We compared the following methods: CA, MCA, GEE, and gMQLS. These tests were performed 1) using Offspring Cohort and 2) using the Original and Offspring Cohorts as described in Table 1. Note that for gMQLS, phenotypic information of un-genotyped individuals was also incorporated. The population prevalence of CHD - k in Eq. (1) - was set as 5%. To compare type 1 error rates, the quantile-quantile plots of 0.5-percentiles (the percentage of SNPs selected) are depicted in Figure 1. The points below the diagonal indicate that allelic tests ignoring relatedness in PLINK overestimated the association. The results are comparable for these selected SNPs.

In Table 2, the top ten ranking SNPs detected by gMQLS using nuclear families are reported. The gMQLS gave more significant results when information of parental generation was included: for example, the p-value decreased from 9.80 × 10^-5 to 1.05 × 10^-5 for RS17094201. None of the SNPs tested were found to have genome-wide significance (nominal p < 5 × 10^-8).

Table 2 p-Values of autosomal SNPs on chromosome 8 using (1) Offspring Cohort and (2) Original and Offspring Cohort

Full size table

Testing association for X-linked SNPs

We performed analysis using GEE adjusted for sex and the two-degrees-of-freedom test, xMQLS. The results of the top ten ranking SNPs using xMQLS are reported in Table 3. The xMQLS gave more significant results compared with other methods (minimum p-value = 6.05 × 10^-7).

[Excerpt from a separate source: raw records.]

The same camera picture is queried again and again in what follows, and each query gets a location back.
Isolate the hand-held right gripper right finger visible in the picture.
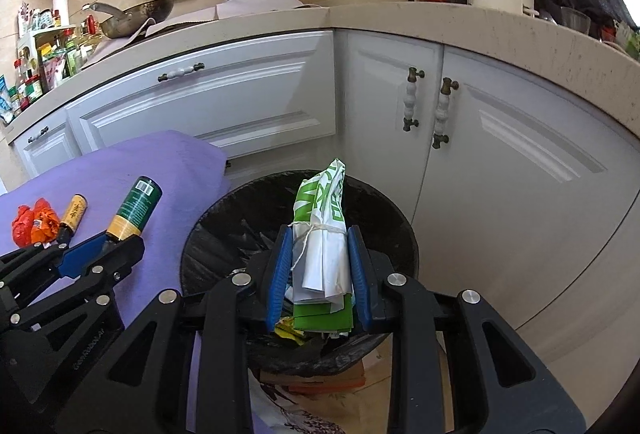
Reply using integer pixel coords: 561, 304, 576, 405
347, 225, 587, 434

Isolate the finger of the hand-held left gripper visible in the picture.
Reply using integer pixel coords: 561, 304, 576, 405
0, 231, 109, 297
0, 236, 146, 346

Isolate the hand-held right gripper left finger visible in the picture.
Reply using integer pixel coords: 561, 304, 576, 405
55, 224, 294, 434

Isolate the white green bag bundle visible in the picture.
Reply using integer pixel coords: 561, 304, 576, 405
287, 158, 357, 335

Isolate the green bottle yellow label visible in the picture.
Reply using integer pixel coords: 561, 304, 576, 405
104, 176, 164, 243

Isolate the black trash bin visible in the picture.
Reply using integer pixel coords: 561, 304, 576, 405
179, 169, 420, 378

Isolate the small yellow bottle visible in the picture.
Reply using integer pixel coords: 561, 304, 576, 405
58, 194, 89, 235

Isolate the orange snack packet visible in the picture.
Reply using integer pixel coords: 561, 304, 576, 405
30, 209, 60, 245

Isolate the yellow crumpled wrapper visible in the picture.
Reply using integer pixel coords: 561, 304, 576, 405
273, 315, 314, 348

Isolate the crumpled red plastic bag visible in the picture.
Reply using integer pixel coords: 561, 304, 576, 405
11, 197, 52, 249

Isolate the purple tablecloth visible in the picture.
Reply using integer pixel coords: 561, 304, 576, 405
0, 130, 262, 434

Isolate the white cabinet door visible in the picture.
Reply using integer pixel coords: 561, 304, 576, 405
10, 106, 77, 181
414, 49, 640, 367
64, 30, 339, 161
344, 31, 446, 236

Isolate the floral printed cloth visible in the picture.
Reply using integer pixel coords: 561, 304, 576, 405
247, 379, 342, 434

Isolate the blue snack packet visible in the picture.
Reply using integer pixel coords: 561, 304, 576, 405
0, 75, 12, 124

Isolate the group of condiment bottles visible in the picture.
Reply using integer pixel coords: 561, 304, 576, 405
9, 1, 104, 116

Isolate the metal wok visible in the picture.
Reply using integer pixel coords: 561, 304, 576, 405
82, 0, 176, 40

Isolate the beige kitchen countertop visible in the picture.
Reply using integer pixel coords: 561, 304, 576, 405
5, 0, 640, 146

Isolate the clear drinking glass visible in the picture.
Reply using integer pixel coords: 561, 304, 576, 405
559, 6, 592, 35

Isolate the green packet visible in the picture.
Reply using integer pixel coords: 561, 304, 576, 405
612, 21, 640, 61

Table 3 p-Values of X-linked SNPs using PLINK allelic association test, GEE adjusted for sex assuming an additive model, and xMQLS, a two-degrees-of freedom test

Full size table

Discussion

The fact that the behavior of the GEE-based methods sometimes deviates from other methods may be explained by the fact that the working correlation matrix has not been specified correctly, especially for nuclear families [9]. This can be a disadvantageous feature of the GEE-based methods for family-based genome-wide association study.

We did not perform simulation studies regarding type 1 error rates of the new methods. However, a good performance of the allelic variants has been reported [4, 12], and it is reasonable to expect similar performance from the new tests.

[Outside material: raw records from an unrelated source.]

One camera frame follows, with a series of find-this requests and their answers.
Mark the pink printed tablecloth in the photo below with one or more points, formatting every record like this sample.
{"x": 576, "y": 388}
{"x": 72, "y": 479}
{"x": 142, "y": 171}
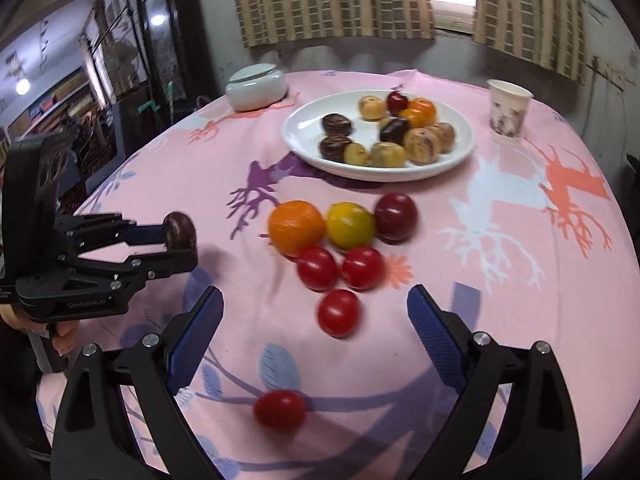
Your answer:
{"x": 475, "y": 260}

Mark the white ceramic lidded jar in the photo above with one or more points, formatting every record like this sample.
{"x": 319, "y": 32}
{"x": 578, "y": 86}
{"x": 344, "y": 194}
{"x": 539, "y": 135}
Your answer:
{"x": 255, "y": 87}

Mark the red tomato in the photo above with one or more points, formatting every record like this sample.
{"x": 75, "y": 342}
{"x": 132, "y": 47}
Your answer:
{"x": 279, "y": 409}
{"x": 316, "y": 267}
{"x": 339, "y": 312}
{"x": 362, "y": 267}

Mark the person's left hand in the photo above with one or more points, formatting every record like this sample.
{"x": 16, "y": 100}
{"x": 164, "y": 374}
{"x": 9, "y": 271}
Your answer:
{"x": 65, "y": 342}

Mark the dark wooden cabinet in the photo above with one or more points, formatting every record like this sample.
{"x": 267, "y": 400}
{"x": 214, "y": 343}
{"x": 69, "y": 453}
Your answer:
{"x": 170, "y": 35}

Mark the large tan round fruit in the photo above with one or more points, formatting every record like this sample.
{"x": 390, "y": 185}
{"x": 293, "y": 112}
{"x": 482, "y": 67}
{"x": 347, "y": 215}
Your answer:
{"x": 422, "y": 146}

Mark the checked brown curtain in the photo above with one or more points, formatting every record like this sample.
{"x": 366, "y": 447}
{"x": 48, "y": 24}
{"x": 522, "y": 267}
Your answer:
{"x": 325, "y": 0}
{"x": 530, "y": 10}

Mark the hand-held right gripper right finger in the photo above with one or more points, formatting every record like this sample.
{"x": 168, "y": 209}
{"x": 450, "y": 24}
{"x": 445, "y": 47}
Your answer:
{"x": 435, "y": 335}

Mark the orange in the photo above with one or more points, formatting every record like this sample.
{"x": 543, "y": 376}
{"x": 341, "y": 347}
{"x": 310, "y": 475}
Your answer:
{"x": 296, "y": 227}
{"x": 424, "y": 106}
{"x": 412, "y": 119}

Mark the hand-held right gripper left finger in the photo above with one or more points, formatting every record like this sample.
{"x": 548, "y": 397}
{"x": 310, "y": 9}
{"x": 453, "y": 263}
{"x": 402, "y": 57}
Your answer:
{"x": 195, "y": 340}

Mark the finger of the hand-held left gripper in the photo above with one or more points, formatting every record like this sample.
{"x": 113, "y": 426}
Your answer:
{"x": 165, "y": 262}
{"x": 147, "y": 235}

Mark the dark purple oblong fruit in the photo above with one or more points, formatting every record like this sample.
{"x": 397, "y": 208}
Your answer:
{"x": 395, "y": 131}

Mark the dark red apple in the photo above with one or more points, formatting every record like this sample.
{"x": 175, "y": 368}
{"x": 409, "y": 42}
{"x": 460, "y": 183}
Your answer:
{"x": 396, "y": 216}
{"x": 397, "y": 101}

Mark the printed paper cup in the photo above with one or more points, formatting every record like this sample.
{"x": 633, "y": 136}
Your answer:
{"x": 507, "y": 110}

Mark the wall power socket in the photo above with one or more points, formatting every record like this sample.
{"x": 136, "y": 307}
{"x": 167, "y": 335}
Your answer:
{"x": 607, "y": 71}

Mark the white plate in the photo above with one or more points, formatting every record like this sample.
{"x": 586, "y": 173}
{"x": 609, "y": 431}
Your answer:
{"x": 305, "y": 130}

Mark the dark brown round fruit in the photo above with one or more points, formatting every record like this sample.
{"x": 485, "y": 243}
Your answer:
{"x": 336, "y": 124}
{"x": 332, "y": 148}
{"x": 182, "y": 230}

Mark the yellow round fruit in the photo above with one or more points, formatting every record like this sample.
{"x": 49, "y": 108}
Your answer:
{"x": 350, "y": 225}

The extended M_QLS tests can be used for different types of families, and also to incorporate phenotypic information of ungenotyped relatives. Therefore, a better performance can be expected by increasing the number of cases. For this, selecting families with many cases might be more efficient.

The use of an allelic test for X-linked SNPs leads to criticism that males have only half the impact on the analysis as females. Instead, Clayton [7] proposed genotype-based tests for association that treat males as homozygous females. For females, we denote genotypes 0, 1, and 2, and genotypes of males are coded as 0 and 2. Then, X-chromosome specific covariances can be used to calculate genotypic trend tests taking into account the family relationship.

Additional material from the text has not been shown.